As for running out of ideas, don't worry, it's a kind of have or don't have situation. Some people have the creativity to do good research, and for others it's hard to find a semi original contribution. Experience helps, but people that have good ideas don't run out of them.
It's ok for many exchanges in research to be a bit asymmetric, let one partner be the wall against which you bounce ideas. A good wall (a good advisor) brings precious feedback, don't underestimate it, even just by bouncing the ball (your own idea) back with an unexpected spin. Finding a research colleague interested in what you do and collaborating with you is not a given in all contexts, enjoy it through your thesis. You'll get to write papers alone (mostly after your phd:D), but it's not usually all that much fun to do stuff alone.
I had various ideas for my PhD which I was sharing around, including with people who could make use of them.

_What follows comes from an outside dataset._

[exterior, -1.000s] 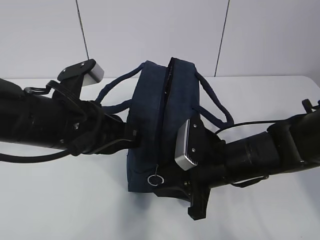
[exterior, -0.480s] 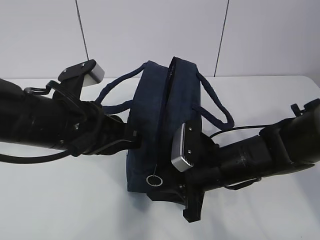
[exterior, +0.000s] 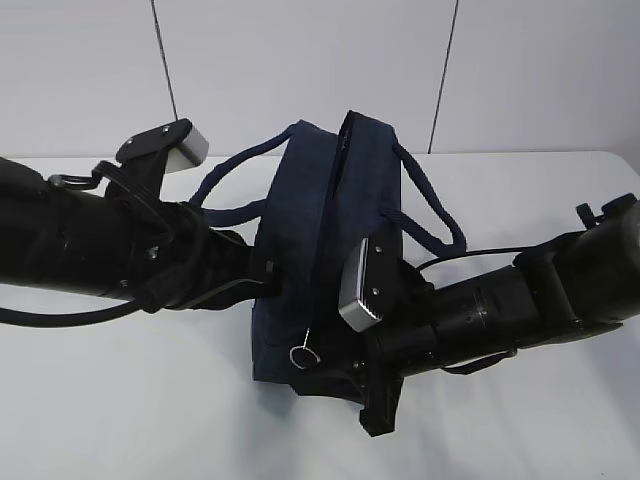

One day, one of my fellow PhD students came to me mentioning that he read about neural networks (a very, very niche and theoretical area at that time) and that, maybe, this could be an idea I could think about.
I ended up with a PhD 70% around the use of neural networks, as an innovative way to approach some problems. I would not have done it if people around were not aware of my thoughts and did not come back with some feedback (for which I profusely thanked her in my thesis, she was I think right after my advisor and before the girlfriend, friends, parents and dog)
Depends, maybe Alex has to work with PostDocs which give no ideas or input back. Instead they notice everything whenever he tells something during a presentation and later take these ideas or even the preliminary results to publish without Alex. Maybe some PostDocs also fake results or struggle and run to the institute leader to delay Alex own papers. Later when Alex runs out of time they just finish what he has in the pipline. Or maybe, the supervisor is a micro manager and his students have to follow his projects even if they know it will not work out, instead to do something useful.
I think, there is sometimes really the possibility that someone runs out of ideas which can be followed in some institutes.